Analysis by the ONS shows that children are seven and a half times less likely to achieve at school if their father has a low level of education when compared with children with highly educated fathers.
A mother’s level of education has an impact on a child’s success at school too – but to a lesser degree.
Children are three times more likely to have low educational outcomes if their mother has a low level of education.
The ONS report also reveals that people with a low level of educational attainment are almost five times as likely to be in poverty as those with a high level of education.
Other childhood factors that are “predictors of low educational attainment” include the employment status of parents and the number of adults and children living in the household.
The analysis states: “Compared with those whose father was employed in a managerial position when they were aged 14, those whose father was unemployed are around three times as likely to have a lower educational outcome.
“Similarly, the odds of low educational outcomes increase approximately threefold when the mother was unemployed, with a comparably sized increase in likelihood also evident where the mother was inactive.”

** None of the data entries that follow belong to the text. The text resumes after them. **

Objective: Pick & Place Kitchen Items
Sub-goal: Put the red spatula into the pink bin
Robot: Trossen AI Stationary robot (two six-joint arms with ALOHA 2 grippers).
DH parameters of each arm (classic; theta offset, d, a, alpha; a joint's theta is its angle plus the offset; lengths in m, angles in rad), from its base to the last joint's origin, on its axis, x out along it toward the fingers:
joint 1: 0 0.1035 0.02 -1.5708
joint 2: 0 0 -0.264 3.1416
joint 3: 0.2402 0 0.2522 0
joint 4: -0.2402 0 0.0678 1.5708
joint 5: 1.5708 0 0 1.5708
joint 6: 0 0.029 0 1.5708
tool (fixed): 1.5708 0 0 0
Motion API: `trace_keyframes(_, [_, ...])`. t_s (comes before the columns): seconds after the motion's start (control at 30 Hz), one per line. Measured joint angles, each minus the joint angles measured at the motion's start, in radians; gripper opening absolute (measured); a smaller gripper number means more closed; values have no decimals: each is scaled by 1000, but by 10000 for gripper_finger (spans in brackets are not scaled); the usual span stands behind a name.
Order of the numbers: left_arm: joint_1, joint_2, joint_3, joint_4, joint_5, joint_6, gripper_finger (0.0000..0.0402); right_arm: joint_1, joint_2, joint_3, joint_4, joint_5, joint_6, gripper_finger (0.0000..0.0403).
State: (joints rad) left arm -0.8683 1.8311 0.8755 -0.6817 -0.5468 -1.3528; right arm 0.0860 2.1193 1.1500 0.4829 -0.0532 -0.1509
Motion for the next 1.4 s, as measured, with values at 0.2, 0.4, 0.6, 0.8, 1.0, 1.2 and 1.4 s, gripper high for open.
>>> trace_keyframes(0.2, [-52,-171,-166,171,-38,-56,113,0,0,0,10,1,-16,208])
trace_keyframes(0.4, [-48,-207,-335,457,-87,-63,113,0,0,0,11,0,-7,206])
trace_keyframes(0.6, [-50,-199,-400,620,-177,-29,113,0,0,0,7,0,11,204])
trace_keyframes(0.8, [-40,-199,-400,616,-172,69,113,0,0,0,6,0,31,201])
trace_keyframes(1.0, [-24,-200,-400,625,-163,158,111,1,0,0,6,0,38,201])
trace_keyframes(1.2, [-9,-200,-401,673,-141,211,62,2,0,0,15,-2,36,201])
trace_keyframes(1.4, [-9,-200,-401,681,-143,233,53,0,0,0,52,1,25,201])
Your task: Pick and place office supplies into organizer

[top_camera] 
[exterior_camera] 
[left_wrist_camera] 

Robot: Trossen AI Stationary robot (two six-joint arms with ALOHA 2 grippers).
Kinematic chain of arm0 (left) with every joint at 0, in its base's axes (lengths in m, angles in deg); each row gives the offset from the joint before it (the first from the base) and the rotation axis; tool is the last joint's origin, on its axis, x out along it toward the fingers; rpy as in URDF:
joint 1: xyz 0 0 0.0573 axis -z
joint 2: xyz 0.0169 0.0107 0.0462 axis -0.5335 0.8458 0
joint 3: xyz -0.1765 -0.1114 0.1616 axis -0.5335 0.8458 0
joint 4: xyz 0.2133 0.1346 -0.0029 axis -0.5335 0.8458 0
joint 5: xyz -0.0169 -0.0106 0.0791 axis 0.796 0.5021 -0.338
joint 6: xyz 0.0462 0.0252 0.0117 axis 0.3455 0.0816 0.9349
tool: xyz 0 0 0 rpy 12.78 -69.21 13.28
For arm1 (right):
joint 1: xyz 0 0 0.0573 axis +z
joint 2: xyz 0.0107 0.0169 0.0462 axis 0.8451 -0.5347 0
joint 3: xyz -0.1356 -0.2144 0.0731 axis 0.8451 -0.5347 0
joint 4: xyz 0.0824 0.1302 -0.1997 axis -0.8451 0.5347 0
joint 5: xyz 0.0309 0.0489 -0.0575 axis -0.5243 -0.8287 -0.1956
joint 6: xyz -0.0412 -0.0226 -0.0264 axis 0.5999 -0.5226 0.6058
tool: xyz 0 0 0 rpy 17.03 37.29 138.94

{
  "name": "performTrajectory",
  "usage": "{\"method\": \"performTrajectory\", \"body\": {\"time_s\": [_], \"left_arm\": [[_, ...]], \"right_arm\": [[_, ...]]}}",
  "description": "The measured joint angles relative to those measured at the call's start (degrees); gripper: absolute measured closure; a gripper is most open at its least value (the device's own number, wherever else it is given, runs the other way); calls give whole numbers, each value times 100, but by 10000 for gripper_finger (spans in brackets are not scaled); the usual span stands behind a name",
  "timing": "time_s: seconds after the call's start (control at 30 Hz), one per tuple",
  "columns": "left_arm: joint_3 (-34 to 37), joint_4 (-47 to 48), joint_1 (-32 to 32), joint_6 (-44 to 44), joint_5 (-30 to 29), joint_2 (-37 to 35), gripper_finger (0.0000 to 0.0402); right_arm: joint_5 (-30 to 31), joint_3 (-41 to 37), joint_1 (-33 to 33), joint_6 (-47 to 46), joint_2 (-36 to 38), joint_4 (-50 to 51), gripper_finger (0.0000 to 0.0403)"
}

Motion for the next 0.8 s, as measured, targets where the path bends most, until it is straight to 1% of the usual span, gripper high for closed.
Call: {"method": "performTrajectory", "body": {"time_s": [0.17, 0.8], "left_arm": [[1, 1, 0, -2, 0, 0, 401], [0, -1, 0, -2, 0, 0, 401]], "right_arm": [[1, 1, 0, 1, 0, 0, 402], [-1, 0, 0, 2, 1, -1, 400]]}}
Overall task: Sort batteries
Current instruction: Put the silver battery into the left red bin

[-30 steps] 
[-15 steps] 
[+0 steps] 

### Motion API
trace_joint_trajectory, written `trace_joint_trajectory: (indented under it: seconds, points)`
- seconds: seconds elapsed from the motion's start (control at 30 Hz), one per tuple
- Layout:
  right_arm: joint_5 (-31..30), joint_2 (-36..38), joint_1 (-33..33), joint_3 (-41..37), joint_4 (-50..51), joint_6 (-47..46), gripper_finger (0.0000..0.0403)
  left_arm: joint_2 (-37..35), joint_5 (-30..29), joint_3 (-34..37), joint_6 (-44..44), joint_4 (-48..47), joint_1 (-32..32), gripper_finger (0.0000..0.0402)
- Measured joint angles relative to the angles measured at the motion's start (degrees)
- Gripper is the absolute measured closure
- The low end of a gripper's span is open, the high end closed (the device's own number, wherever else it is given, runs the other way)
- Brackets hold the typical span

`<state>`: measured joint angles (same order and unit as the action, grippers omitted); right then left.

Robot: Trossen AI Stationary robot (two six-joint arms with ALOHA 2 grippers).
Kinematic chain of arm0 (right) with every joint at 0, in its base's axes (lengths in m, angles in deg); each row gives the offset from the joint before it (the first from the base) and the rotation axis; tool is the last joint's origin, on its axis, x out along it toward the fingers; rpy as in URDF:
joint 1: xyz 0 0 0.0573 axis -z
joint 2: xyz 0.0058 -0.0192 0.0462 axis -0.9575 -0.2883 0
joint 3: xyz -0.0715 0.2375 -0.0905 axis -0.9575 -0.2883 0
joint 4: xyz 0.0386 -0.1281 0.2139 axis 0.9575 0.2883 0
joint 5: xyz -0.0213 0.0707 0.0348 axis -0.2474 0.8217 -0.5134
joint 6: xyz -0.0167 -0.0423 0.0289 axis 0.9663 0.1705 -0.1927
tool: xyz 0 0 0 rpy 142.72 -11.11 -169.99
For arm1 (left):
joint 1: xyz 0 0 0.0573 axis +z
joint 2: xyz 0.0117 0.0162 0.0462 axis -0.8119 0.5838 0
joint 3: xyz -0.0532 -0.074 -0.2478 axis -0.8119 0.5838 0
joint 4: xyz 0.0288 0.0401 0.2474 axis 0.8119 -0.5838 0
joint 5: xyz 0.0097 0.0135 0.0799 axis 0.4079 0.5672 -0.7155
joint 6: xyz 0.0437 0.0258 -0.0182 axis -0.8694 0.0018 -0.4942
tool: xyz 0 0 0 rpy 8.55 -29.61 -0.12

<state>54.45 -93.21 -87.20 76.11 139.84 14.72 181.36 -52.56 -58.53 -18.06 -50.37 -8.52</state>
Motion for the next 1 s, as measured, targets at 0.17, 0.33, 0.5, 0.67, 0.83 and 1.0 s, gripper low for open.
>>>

When it comes to household composition, growing up in a household where there is a single adult and in one with more than two children “significantly increases the likelihood of a low educational outcome”.
The research says that the odds of low educational attainment is more than one and a half times higher for those who grew up in a single adult household than those who lived in a household with two adults.
Growing up in a household where no-one works appears to have an influence on youngsters too. Those who lived in a workless household at the age of 14 are around one and a half times as likely to be in poverty as those brought up in a household where one adult was working.